Services Global Viewpoint – September 2020

Webinar Futures

Despite the proliferation of webinars that seem to be trying to replace social interaction, I believe there is definitely a future for the webinar when used in the right context.

As an industry, we’re pushing technology to its limits, especially if you consider our work with IP, machine learning, cloud computing and remote operations. This is nothing new as broadcasting has been finding the technology-line and crossing it since the first electronic broadcasting trials back in the 1930’s. What seems to have changed is the speed with which we’re now expected to learn the new technology, integrate it and make it work.

Even in the days of domestic video recorders, life seemed much slower. If you needed information then we read books, vendor white papers and even watched training videos. Before the internet was available as a learning resource, I remember telephoning vendors and asking them to fax information about their products as this was much faster than sending the information in the post!

With the benefit of hindsight, I don’t think life was slower, we just had fewer learning-options and there was less development resource we could draw on. In turn, this often led to great frustration when trying to make things work. Just like Ned Soseman highlighted in his article Live TV Karma Rules when things don’t work; “we, became me”. I’m sure every engineer has stories about trying to get hold of a vendor for help at midnight on a Sunday as they watch the clock accelerating to transmission time.

One of the great advantages of moving to IP and COTS is that we can take advantage of the innovation in other industries.

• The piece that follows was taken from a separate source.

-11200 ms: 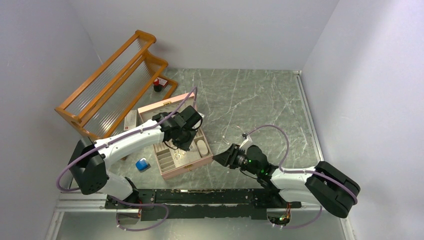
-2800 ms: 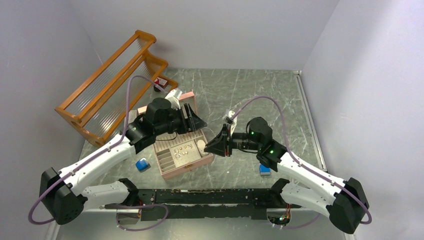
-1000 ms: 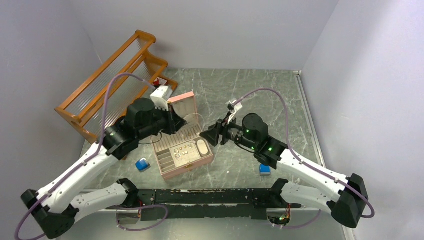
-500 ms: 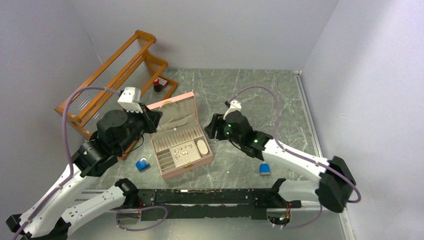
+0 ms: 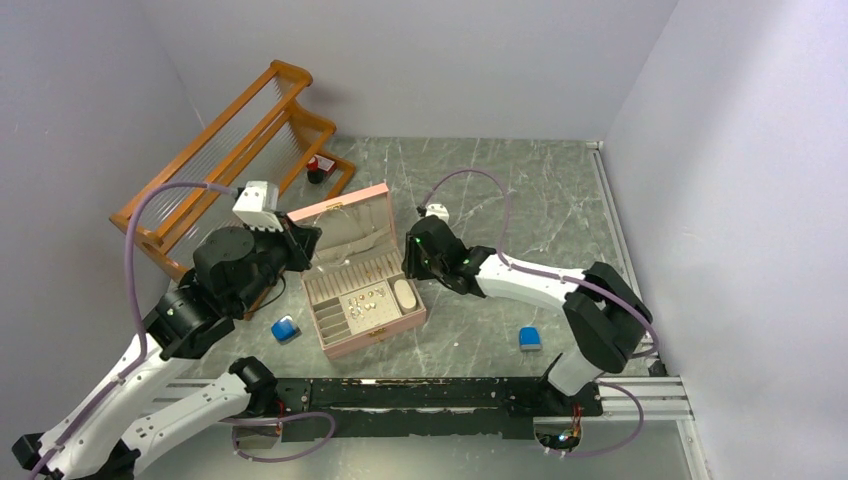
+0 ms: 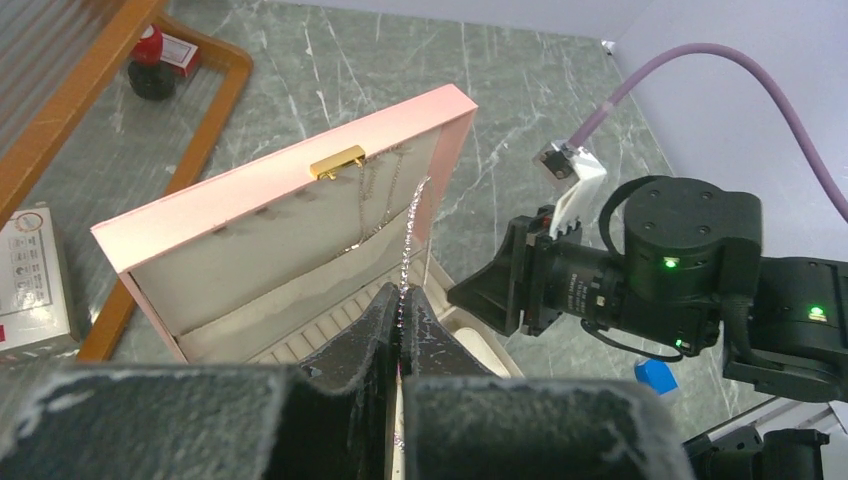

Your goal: Organize the mixed jewelry

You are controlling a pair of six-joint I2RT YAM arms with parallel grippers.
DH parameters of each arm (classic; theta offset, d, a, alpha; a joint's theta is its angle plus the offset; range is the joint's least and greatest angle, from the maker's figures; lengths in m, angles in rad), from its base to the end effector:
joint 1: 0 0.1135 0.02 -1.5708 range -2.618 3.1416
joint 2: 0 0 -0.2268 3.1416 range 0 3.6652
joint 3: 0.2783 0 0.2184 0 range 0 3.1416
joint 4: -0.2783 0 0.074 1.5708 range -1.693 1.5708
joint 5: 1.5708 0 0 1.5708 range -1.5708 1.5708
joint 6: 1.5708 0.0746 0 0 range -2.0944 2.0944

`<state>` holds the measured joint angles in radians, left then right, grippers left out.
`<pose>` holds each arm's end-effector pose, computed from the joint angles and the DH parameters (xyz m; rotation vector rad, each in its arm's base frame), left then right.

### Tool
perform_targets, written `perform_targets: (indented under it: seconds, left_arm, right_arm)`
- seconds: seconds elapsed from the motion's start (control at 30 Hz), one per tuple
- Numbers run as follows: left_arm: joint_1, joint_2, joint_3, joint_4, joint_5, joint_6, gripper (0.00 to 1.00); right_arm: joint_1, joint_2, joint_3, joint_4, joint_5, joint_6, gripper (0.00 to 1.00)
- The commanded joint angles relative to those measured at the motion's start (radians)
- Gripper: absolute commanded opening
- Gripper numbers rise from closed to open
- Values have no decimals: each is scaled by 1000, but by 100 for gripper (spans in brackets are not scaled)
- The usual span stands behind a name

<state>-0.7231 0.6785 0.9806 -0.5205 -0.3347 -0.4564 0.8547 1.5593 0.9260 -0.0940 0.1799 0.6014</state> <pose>0.1415 -0.0922 0.3443 -0.0025 1.8102 -0.5487 0.2282 0.2419 0.1664 -0.2019 2.3370 0.5419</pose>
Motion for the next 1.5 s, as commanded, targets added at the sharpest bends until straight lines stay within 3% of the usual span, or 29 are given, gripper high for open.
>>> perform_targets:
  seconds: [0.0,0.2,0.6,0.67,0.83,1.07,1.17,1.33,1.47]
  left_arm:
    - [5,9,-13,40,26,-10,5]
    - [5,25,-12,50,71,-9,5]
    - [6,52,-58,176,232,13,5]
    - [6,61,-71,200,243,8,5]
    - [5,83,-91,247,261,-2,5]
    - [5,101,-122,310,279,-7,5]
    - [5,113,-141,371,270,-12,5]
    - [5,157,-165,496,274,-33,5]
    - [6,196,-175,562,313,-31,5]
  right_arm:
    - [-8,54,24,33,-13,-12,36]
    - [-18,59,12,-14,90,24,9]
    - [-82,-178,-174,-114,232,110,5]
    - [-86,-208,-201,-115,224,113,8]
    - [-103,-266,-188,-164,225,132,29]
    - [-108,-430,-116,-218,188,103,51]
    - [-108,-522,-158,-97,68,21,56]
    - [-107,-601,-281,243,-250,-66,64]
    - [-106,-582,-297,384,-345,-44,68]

For example, financial trading has had a big impact in driving large amounts of information around datacenters with incredibly low latency. We can and are leveraging these advances so that we can take advantage of the flexibility and scalability that IP and COTS offers.

However, even when using IT type technologies, broadcast television is still a niche industry. High availability is a given and the nature of our advertising model places ever increasing demands on reliability. We can’t rebroadcast the live ads in the Super Bowl! Our business model demands that we do things differently. They may only be small workflow differences, but they’re significant.

There is an incredible amount of information available to us in any of the COT, IP and machine-learning disciplines, but not much of it is relevant to broadcast television. This is where I think webinars can be valuable. I believe, webinars that are highly technical and applicable to broadcast television are powerful beyond our wildest dreams. But it seems to me that webinars have gravitated towards sales and this is why they’re not getting the traction they deserve, and we hear phrases like “death by webinar”.

Understanding the niche broadcast industry is difficult, engineers and technologists need all the help they can get, and the right webinar with highly relevant technical content can provide this.